Try it
Search the data for the word "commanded" and copy every line that contains it.
☆ ☆ ☆
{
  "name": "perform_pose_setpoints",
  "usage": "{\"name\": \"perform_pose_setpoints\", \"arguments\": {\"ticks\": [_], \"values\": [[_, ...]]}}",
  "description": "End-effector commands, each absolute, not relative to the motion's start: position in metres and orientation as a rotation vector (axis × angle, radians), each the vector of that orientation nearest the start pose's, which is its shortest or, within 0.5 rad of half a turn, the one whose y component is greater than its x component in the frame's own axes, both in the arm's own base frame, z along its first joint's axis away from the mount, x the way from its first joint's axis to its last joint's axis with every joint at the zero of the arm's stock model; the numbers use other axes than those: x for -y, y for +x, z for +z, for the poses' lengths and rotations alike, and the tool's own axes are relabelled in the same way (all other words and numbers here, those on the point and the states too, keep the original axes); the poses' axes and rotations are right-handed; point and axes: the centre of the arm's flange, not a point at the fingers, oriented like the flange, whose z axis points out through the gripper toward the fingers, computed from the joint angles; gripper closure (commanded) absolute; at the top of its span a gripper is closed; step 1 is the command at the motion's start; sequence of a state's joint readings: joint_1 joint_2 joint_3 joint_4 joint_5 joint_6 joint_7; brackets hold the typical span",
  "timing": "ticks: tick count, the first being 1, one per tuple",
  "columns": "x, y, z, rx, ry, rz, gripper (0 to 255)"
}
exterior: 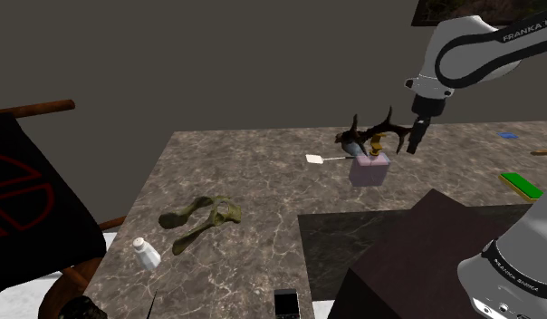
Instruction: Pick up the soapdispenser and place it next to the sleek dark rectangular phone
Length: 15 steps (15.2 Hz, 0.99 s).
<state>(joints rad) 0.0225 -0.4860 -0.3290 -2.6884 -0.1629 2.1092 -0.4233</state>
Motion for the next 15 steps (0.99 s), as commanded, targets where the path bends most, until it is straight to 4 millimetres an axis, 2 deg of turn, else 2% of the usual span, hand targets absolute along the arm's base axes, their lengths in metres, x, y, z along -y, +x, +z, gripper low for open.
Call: {"name": "perform_pose_setpoints", "arguments": {"ticks": [1,9,15], "values": [[0.120,0.363,0.342,0.495,-3.068,0.065,0],[0.158,0.412,0.267,0.746,-3.040,-0.018,0],[0.157,0.413,0.235,0.746,-3.040,-0.018,0]]}}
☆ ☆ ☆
Your response
  "description": "End-effector commands, each absolute, not relative to the motion's start: position in metres and orientation as a rotation vector (axis × angle, radians), each the vector of that orientation nearest the start pose's, which is its shortest or, within 0.5 rad of half a turn, the one whose y component is greater than its x component in the frame's own axes, both in the arm's own base frame, z along its first joint's axis away from the mount, x the way from its first joint's axis to its last joint's axis with every joint at the zero of the arm's stock model; the numbers use other axes than those: x for -y, y for +x, z for +z, for the poses' lengths and rotations alike, and the tool's own axes are relabelled in the same way (all other words and numbers here, those on the point and the states too, keep the original axes); the poses' axes and rotations are right-handed; point and axes: the centre of the arm's flange, not a point at the fingers, oriented like the flange, whose z axis points out through the gripper toward the fingers, computed from the joint angles; gripper closure (commanded) absolute; at the top of its span a gripper is closed; step 1 is the command at the motion's start; sequence of a state's joint readings: joint_1 joint_2 joint_3 joint_4 joint_5 joint_6 joint_7; brackets hold the typical span",
Motion for the next 15 steps (0.99 s), as commanded, targets where the path bends most, until it is straight to 4 millimetres an axis, 2 deg of turn, else 2% of the usual span, hand targets absolute along the arm's base axes, their lengths in metres, x, y, z along -y, +x, +z, gripper low for open.

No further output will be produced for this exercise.